[Stored items from a collection]
....

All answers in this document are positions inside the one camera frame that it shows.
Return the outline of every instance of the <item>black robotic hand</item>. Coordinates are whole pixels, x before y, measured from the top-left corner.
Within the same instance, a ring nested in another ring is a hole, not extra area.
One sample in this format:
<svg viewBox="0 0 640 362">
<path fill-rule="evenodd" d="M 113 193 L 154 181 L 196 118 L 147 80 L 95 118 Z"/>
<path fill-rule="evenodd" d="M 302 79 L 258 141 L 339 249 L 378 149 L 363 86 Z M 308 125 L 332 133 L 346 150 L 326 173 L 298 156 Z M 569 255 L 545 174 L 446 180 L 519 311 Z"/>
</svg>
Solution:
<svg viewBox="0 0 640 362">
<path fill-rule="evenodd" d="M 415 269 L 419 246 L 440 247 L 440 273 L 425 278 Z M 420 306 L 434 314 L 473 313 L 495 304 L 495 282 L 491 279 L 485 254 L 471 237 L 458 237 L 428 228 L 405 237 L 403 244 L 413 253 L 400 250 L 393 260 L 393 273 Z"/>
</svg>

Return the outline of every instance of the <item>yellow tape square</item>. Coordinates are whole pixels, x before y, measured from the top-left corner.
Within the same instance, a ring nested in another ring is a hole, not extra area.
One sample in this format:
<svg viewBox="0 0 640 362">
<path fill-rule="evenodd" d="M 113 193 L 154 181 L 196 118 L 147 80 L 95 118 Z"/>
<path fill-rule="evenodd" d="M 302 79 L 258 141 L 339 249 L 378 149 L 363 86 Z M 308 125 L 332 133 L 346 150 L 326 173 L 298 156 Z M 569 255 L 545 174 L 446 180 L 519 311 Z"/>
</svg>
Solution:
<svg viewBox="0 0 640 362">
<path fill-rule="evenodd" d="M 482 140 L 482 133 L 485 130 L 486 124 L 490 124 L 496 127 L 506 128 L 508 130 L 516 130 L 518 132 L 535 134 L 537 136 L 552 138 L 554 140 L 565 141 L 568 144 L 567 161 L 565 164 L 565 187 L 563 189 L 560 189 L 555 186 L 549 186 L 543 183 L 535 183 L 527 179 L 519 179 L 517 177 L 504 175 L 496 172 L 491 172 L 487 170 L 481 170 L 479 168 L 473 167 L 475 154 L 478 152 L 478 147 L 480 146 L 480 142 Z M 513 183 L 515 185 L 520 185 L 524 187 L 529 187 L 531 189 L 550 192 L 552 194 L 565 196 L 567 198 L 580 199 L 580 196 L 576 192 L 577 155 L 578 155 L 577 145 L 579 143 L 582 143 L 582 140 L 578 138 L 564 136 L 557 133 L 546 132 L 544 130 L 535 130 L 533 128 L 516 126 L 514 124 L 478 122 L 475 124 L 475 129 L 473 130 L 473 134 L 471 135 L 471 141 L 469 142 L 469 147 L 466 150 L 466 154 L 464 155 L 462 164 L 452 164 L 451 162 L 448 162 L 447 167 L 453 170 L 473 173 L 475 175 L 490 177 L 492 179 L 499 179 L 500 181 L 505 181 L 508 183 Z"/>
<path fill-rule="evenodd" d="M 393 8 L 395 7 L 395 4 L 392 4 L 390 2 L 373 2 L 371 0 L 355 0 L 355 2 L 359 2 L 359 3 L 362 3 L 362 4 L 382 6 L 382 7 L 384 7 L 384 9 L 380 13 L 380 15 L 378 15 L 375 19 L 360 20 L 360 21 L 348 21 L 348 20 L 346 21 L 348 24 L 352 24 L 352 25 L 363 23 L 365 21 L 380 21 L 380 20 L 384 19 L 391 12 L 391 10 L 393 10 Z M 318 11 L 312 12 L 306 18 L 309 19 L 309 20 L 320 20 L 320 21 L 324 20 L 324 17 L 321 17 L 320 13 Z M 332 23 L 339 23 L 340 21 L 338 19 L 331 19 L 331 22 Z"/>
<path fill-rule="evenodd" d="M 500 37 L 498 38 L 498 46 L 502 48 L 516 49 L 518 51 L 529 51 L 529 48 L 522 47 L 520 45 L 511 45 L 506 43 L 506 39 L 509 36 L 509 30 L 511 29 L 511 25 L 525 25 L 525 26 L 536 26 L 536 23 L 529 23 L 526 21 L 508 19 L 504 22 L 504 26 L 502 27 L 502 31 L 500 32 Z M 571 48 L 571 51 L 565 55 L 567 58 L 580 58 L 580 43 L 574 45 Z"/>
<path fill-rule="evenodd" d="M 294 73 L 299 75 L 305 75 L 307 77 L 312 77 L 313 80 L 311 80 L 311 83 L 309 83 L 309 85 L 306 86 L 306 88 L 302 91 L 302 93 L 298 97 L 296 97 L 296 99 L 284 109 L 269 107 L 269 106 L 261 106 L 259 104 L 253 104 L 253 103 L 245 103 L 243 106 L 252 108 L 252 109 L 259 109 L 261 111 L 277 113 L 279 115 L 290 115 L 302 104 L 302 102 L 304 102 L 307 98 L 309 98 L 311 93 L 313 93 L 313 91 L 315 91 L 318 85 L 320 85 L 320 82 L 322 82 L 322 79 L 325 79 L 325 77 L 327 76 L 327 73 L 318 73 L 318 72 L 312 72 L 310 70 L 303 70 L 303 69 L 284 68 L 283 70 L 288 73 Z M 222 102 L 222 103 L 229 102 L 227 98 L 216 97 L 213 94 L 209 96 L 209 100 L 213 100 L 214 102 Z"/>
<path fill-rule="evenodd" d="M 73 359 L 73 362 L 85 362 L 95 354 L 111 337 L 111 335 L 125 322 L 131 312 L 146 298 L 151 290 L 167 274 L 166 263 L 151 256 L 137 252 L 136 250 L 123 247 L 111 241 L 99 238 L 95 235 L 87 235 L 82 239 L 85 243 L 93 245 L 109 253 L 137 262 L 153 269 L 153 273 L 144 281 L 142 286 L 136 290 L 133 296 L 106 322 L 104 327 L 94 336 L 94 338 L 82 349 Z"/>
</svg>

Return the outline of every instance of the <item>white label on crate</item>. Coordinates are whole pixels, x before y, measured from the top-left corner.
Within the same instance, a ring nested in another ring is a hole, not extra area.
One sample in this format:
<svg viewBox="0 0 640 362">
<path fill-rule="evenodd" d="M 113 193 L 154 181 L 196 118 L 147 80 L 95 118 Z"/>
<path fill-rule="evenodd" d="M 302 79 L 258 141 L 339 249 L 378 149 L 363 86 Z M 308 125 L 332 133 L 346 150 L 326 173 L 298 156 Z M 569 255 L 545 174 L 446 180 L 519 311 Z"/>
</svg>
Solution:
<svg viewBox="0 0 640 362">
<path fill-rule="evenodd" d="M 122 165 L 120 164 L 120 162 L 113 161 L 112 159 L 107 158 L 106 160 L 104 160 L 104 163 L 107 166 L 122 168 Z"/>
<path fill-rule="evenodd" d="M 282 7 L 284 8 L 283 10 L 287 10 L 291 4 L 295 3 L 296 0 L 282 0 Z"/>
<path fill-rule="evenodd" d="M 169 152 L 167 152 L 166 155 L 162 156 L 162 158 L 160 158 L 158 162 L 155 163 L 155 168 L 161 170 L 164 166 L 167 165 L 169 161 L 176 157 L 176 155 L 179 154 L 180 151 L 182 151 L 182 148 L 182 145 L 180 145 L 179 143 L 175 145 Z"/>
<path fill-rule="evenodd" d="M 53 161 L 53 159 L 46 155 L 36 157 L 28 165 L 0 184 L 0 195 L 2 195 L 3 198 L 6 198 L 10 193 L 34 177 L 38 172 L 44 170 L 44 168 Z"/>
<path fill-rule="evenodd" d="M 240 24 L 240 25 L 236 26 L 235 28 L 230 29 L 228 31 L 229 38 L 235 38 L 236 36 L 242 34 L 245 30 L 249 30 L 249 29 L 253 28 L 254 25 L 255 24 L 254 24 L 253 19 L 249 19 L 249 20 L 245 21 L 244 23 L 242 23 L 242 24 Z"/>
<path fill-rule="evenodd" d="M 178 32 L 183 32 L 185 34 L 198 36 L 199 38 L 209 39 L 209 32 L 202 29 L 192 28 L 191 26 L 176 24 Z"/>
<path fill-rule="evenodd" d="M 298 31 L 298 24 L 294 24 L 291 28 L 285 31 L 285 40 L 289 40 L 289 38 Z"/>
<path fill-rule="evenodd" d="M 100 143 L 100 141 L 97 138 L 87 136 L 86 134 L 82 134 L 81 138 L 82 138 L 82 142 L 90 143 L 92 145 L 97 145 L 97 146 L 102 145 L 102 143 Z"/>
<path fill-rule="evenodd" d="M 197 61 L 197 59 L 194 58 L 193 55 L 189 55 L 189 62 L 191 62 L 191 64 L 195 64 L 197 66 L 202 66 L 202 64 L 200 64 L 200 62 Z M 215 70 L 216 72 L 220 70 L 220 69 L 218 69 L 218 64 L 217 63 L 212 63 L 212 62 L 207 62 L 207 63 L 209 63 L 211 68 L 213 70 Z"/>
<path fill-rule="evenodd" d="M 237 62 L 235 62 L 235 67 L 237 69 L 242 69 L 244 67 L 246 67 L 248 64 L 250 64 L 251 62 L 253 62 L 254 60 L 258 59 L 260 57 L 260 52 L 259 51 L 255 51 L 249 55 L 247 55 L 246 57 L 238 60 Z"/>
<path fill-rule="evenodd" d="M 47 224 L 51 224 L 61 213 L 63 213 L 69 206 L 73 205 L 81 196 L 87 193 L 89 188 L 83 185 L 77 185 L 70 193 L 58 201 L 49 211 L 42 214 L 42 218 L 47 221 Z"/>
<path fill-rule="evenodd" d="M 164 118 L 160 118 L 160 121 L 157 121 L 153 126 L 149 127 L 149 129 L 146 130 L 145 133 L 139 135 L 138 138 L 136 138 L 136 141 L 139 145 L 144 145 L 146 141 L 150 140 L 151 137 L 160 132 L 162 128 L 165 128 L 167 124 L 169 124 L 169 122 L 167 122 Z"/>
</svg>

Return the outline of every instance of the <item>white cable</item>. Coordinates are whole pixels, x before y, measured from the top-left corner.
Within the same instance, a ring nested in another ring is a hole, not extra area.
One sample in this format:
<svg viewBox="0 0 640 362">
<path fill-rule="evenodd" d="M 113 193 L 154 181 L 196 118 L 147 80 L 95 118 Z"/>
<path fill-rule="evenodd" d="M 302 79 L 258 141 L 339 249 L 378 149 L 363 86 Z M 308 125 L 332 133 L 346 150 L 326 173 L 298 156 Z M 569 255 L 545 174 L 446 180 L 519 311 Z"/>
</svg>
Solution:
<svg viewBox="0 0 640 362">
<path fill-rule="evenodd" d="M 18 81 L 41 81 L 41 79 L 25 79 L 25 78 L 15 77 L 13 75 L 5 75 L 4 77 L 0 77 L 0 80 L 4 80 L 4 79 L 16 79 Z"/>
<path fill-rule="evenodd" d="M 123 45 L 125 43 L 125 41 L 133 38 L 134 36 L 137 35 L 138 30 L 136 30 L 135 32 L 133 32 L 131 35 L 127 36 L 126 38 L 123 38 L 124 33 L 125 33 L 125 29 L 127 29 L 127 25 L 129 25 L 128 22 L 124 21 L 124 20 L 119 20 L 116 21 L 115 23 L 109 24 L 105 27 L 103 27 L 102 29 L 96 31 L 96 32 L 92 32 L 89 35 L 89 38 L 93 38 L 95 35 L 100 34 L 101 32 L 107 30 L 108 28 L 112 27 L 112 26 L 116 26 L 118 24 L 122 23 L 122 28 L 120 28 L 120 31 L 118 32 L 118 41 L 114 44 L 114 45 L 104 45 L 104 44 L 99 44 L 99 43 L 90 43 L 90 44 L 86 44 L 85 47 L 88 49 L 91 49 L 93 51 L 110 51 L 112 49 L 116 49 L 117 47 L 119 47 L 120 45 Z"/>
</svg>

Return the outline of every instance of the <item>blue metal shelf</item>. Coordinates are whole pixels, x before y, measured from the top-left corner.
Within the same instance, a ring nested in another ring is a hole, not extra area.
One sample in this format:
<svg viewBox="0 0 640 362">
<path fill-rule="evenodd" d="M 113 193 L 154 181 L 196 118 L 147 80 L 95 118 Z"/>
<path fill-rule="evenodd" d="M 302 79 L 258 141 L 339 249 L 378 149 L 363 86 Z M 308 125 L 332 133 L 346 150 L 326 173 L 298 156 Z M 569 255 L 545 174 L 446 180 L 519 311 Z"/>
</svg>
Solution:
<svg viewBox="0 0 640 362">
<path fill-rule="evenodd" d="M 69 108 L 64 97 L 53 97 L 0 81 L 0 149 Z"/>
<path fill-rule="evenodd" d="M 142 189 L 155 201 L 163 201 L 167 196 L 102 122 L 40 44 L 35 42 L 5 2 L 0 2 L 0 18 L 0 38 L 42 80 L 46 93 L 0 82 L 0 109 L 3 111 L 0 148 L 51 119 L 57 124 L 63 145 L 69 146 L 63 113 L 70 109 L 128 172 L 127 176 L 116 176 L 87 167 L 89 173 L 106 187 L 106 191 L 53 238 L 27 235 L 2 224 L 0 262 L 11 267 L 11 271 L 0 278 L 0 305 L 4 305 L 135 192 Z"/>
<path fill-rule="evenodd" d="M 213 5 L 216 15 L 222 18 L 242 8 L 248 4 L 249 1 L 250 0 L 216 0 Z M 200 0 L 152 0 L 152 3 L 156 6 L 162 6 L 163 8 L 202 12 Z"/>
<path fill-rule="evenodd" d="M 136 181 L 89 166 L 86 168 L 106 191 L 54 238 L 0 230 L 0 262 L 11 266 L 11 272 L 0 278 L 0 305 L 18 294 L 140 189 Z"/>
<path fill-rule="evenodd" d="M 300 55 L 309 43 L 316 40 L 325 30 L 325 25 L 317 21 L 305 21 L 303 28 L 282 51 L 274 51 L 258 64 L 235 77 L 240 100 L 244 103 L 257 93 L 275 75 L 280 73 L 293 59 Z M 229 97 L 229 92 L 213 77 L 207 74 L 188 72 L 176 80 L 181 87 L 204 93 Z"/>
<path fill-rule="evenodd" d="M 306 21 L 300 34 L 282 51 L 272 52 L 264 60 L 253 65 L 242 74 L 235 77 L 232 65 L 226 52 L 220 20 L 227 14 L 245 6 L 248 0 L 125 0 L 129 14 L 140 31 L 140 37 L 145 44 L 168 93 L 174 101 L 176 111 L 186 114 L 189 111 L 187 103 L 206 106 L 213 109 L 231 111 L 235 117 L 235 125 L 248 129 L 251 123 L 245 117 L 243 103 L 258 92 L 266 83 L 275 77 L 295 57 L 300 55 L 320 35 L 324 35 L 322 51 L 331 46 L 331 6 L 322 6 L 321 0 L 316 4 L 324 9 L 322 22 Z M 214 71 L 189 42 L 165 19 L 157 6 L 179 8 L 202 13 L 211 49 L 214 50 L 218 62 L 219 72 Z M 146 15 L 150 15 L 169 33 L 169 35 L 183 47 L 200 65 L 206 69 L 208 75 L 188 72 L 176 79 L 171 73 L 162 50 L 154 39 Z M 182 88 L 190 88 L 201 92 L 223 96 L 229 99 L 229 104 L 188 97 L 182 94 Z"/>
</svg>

....

__Brief__
Each line from the top of the entries above through the line containing "Return the outline of every instance of the <item>black" must be transcribed exactly, and no other line may appear.

__Output of the task__
All answers in this document are positions inside the one camera frame that it shows.
Return the outline of every instance of the <item>black robotic hand</item>. Coordinates are whole pixels, x before y, measured from the top-left corner.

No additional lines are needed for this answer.